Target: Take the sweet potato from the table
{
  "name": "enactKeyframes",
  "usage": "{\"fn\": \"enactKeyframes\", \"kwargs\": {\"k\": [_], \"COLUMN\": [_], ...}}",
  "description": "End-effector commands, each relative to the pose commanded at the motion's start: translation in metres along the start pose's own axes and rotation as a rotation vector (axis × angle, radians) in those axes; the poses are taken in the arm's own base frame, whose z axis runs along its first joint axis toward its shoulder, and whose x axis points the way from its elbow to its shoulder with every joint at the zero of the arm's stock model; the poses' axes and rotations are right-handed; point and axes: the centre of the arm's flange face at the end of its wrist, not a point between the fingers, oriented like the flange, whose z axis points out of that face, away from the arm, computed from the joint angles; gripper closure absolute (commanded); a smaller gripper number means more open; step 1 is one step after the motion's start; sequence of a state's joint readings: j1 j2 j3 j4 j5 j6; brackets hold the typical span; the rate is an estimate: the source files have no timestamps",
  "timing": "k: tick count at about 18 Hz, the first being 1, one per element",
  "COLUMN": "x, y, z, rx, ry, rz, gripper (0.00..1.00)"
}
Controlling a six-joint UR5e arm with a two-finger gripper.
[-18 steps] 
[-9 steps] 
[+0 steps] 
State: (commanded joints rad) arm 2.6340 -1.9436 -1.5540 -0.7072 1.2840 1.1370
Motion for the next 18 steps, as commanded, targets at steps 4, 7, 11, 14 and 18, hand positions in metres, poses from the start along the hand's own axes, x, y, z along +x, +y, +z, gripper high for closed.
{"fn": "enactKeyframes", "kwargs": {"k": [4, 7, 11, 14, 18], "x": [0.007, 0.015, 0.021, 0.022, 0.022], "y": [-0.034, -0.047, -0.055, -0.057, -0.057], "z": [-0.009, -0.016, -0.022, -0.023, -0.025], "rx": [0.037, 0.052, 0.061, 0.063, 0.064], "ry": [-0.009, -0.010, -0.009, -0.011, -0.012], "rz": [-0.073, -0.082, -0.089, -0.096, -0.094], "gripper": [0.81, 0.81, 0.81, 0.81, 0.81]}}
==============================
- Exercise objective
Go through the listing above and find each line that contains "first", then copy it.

- Answer section
  "description": "End-effector commands, each relative to the pose commanded at the motion's start: translation in metres along the start pose's own axes and rotation as a rotation vector (axis × angle, radians) in those axes; the poses are taken in the arm's own base frame, whose z axis runs along its first joint axis toward its shoulder, and whose x axis points the way from its elbow to its shoulder with every joint at the zero of the arm's stock model; the poses' axes and rotations are right-handed; point and axes: the centre of the arm's flange face at the end of its wrist, not a point between the fingers, oriented like the flange, whose z axis points out of that face, away from the arm, computed from the joint angles; gripper closure absolute (commanded); a smaller gripper number means more open; step 1 is one step after the motion's start; sequence of a state's joint readings: j1 j2 j3 j4 j5 j6; brackets hold the typical span; the rate is an estimate: the source files have no timestamps",
  "timing": "k: tick count at about 18 Hz, the first being 1, one per element",

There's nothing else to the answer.